Assigned task: A complete copy of the entries, exactly as written, is the expected result.

Data extracted from a collection:
┄┄┄┄┄┄┄┄┄┄

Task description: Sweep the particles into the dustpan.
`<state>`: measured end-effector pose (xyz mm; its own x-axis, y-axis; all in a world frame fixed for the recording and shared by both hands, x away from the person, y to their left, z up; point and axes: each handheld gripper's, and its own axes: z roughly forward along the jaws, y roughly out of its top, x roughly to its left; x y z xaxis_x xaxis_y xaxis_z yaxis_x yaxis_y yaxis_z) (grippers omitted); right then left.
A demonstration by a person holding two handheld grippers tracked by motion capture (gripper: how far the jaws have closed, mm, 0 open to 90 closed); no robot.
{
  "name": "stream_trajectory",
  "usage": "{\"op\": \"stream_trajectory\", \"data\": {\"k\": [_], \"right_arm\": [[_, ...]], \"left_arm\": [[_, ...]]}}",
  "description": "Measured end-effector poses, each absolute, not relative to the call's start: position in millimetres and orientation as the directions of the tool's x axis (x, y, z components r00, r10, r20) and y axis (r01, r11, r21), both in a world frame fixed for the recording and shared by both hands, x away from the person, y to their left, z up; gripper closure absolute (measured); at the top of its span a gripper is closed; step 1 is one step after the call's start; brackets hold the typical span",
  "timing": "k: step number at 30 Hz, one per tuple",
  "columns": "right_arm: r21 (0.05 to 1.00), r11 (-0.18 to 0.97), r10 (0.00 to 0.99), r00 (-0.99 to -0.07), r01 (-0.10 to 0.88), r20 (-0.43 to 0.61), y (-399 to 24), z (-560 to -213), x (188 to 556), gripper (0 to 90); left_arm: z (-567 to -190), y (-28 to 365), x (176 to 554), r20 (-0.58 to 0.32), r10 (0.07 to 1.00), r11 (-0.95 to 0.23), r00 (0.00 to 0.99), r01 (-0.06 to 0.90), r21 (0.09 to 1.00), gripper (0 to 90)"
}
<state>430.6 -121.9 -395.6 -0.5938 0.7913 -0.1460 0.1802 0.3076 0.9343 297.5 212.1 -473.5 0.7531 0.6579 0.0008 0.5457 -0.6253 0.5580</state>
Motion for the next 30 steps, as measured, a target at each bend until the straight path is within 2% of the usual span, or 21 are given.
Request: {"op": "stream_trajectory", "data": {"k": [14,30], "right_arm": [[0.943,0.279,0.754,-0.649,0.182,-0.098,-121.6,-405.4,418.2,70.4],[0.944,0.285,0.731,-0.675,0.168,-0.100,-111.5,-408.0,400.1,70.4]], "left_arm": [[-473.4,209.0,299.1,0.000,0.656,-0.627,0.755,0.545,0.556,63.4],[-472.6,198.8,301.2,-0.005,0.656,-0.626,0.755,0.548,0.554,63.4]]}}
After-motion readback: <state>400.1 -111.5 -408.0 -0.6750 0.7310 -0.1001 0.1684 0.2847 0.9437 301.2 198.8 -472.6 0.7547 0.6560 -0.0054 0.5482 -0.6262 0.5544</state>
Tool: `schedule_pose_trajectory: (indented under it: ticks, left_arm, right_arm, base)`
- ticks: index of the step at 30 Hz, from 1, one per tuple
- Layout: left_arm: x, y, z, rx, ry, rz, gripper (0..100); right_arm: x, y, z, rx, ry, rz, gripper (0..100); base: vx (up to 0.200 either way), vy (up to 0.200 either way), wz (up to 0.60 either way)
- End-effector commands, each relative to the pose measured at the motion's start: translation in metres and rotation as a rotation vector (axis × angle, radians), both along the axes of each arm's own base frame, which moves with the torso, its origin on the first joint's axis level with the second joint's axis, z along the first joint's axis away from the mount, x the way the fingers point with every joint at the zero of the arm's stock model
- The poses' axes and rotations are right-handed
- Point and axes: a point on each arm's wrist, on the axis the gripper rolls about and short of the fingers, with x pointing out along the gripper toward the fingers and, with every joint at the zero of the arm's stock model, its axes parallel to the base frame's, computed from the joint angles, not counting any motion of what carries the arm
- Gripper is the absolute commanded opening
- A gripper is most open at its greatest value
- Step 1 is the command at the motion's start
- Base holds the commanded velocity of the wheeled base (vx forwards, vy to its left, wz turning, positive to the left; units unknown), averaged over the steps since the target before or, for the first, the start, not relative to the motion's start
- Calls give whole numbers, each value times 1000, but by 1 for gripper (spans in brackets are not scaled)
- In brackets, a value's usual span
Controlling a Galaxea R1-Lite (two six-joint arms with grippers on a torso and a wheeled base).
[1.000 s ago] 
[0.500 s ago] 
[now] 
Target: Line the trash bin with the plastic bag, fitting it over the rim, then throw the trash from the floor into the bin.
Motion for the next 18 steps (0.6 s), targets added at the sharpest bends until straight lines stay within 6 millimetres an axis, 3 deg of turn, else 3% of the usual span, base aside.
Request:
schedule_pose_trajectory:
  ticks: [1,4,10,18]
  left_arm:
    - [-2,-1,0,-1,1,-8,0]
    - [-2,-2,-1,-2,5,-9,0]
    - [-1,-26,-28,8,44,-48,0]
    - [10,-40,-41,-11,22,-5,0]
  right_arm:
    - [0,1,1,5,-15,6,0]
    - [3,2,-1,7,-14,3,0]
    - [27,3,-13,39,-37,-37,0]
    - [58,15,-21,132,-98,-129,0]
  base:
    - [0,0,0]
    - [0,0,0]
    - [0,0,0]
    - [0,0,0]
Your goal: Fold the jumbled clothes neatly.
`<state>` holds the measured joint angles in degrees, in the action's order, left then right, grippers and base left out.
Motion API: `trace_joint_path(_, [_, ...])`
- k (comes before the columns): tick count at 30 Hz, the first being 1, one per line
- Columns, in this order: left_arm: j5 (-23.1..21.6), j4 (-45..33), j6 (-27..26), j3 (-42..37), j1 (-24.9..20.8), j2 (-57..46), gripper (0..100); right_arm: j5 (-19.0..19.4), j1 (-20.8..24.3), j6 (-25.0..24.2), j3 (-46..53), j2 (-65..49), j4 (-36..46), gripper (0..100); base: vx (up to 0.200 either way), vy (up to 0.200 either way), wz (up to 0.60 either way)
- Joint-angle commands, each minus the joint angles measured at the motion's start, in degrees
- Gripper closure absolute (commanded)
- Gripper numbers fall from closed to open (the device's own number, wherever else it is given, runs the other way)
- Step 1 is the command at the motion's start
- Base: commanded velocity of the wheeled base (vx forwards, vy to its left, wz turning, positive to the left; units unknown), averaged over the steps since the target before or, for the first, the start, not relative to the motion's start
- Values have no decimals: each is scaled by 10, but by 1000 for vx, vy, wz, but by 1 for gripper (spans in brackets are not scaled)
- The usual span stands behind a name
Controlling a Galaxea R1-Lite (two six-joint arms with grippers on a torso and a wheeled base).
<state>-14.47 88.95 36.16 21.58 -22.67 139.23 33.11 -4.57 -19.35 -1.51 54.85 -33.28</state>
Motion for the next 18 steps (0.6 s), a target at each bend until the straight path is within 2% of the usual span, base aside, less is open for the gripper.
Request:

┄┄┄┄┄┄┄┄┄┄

Exercise result:
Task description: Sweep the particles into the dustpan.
`<state>`: measured end-effector pose (xyz mm; its own x-axis, y-axis; all in a world frame fixed for the recording and shared by both hands, x away from the person, y to their left, z up; point and axes: each handheld gripper's, and its own axes: z roughly forward along the jaws, y roughly out of its top, x roughly to its left; x y z xaxis_x xaxis_y xaxis_z yaxis_x yaxis_y yaxis_z) (grippers omitted); right then left.
A demonstration by a person holding two handheld grippers tracked by motion capture (gripper: how far the jaws have closed, mm, 0 open to 90 closed); no robot.
{
  "name": "stream_trajectory",
  "usage": "{\"op\": \"stream_trajectory\", \"data\": {\"k\": [_], \"right_arm\": [[_, ...]], \"left_arm\": [[_, ...]]}}",
  "description": "Measured end-effector poses, each absolute, not relative to the call's start: position in millimetres and orientation as the directions of the tool's x axis (x, y, z components r00, r10, r20) and y axis (r01, r11, r21), both in a world frame fixed for the recording and shared by both hands, x away from the person, y to their left, z up; gripper closure absolute (measured); at the top of its span a gripper is closed; step 1 is one step after the call's start; brackets hold the typical span",
  "timing": "k: step number at 30 Hz, one per tuple",
  "columns": "right_arm: r21 (0.05 to 1.00), r11 (-0.18 to 0.97), r10 (0.00 to 0.99), r00 (-0.99 to -0.07), r01 (-0.10 to 0.88), r20 (-0.43 to 0.61), y (-399 to 24), z (-560 to -213), x (188 to 556), gripper (0 to 90); left_arm: z (-567 to -190), y (-28 to 365), x (176 to 554), r20 (-0.58 to 0.32), r10 (0.07 to 1.00), r11 (-0.95 to 0.23), r00 (0.00 to 0.99), r01 (-0.06 to 0.90), r21 (0.09 to 1.00), gripper (0 to 90)"
}
<state>430.6 -121.9 -395.6 -0.5938 0.7913 -0.1460 0.1802 0.3076 0.9343 297.5 212.1 -473.5 0.7531 0.6579 0.0008 0.5457 -0.6253 0.5580</state>
Motion for the next 30 steps, as measured, a target at each bend until the straight path is within 2% of the usual span, or 21 are given.
Request: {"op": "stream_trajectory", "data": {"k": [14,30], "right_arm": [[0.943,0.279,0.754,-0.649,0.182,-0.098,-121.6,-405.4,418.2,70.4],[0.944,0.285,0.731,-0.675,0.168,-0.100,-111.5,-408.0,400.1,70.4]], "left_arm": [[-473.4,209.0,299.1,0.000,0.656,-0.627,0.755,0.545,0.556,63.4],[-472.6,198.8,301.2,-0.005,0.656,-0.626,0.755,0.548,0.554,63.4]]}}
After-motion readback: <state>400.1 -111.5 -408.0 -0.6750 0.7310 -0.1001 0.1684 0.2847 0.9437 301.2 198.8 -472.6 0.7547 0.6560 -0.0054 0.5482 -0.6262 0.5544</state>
Tool: `schedule_pose_trajectory: (indented under it: ticks, left_arm, right_arm, base)`
- ticks: index of the step at 30 Hz, from 1, one per tuple
- Layout: left_arm: x, y, z, rx, ry, rz, gripper (0..100); right_arm: x, y, z, rx, ry, rz, gripper (0..100); base: vx (up to 0.200 either way), vy (up to 0.200 either way), wz (up to 0.60 either way)
- End-effector commands, each relative to the pose measured at the motion's start: translation in metres and rotation as a rotation vector (axis × angle, radians), both along the axes of each arm's own base frame, which moves with the torso, its origin on the first joint's axis level with the second joint's axis, z along the first joint's axis away from the mount, x the way the fingers point with every joint at the zero of the arm's stock model
- The poses' axes and rotations are right-handed
- Point and axes: a point on each arm's wrist, on the axis the gripper rolls about and short of the fingers, with x pointing out along the gripper toward the fingers and, with every joint at the zero of the arm's stock model, its axes parallel to the base frame's, computed from the joint angles, not counting any motion of what carries the arm
- Gripper is the absolute commanded opening
- A gripper is most open at its greatest value
- Step 1 is the command at the motion's start
- Base holds the commanded velocity of the wheeled base (vx forwards, vy to its left, wz turning, positive to the left; units unknown), averaged over the steps since the target before or, for the first, the start, not relative to the motion's start
- Calls give whole numbers, each value times 1000, but by 1 for gripper (spans in brackets are not scaled)
- In brackets, a value's usual span
Controlling a Galaxea R1-Lite (two six-joint arms with grippers on a torso and a wheeled base).
[1.000 s ago] 
[0.500 s ago] 
[now] 
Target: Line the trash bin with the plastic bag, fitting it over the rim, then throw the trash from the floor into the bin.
Motion for the next 18 steps (0.6 s), targets added at the sharpest bends until straight lines stay within 6 millimetres an axis, 3 deg of turn, else 3% of the usual span, base aside.
Request:
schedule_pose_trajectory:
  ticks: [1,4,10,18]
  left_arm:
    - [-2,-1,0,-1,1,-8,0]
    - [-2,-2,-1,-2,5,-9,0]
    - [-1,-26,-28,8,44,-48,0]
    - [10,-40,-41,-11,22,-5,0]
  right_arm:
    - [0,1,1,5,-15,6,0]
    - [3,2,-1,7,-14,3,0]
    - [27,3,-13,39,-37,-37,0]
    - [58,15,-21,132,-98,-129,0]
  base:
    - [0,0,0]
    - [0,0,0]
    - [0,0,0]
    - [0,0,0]
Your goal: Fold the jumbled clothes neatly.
`<state>` holds the measured joint angles in degrees, in the action's order, left then right, grippers and base left out.
Motion API: `trace_joint_path(_, [_, ...])`
- k (comes before the columns): tick count at 30 Hz, the first being 1, one per line
- Columns, in this order: left_arm: j5 (-23.1..21.6), j4 (-45..33), j6 (-27..26), j3 (-42..37), j1 (-24.9..20.8), j2 (-57..46), gripper (0..100); right_arm: j5 (-19.0..19.4), j1 (-20.8..24.3), j6 (-25.0..24.2), j3 (-46..53), j2 (-65..49), j4 (-36..46), gripper (0..100); base: vx (up to 0.200 either way), vy (up to 0.200 either way), wz (up to 0.60 either way)
- Joint-angle commands, each minus the joint angles measured at the motion's start, in degrees
- Gripper closure absolute (commanded)
- Gripper numbers fall from closed to open (the device's own number, wherever else it is given, runs the other way)
- Step 1 is the command at the motion's start
- Base: commanded velocity of the wheeled base (vx forwards, vy to its left, wz turning, positive to the left; units unknown), averaged over the steps since the target before or, for the first, the start, not relative to the motion's start
- Values have no decimals: each is scaled by 10, but by 1000 for vx, vy, wz, but by 1 for gripper (spans in brackets are not scaled)
- The usual span stands behind a name
Controlling a Galaxea R1-Lite (two six-joint arms with grippers on a torso and a wheeled base).
<state>-14.47 88.95 36.16 21.58 -22.67 139.23 33.11 -4.57 -19.35 -1.51 54.85 -33.28</state>
Motion for the next 18 steps (0.6 s), a target at each bend until the straight path is within 2% of the usual span, base aside, less is open for the gripper.
Request:

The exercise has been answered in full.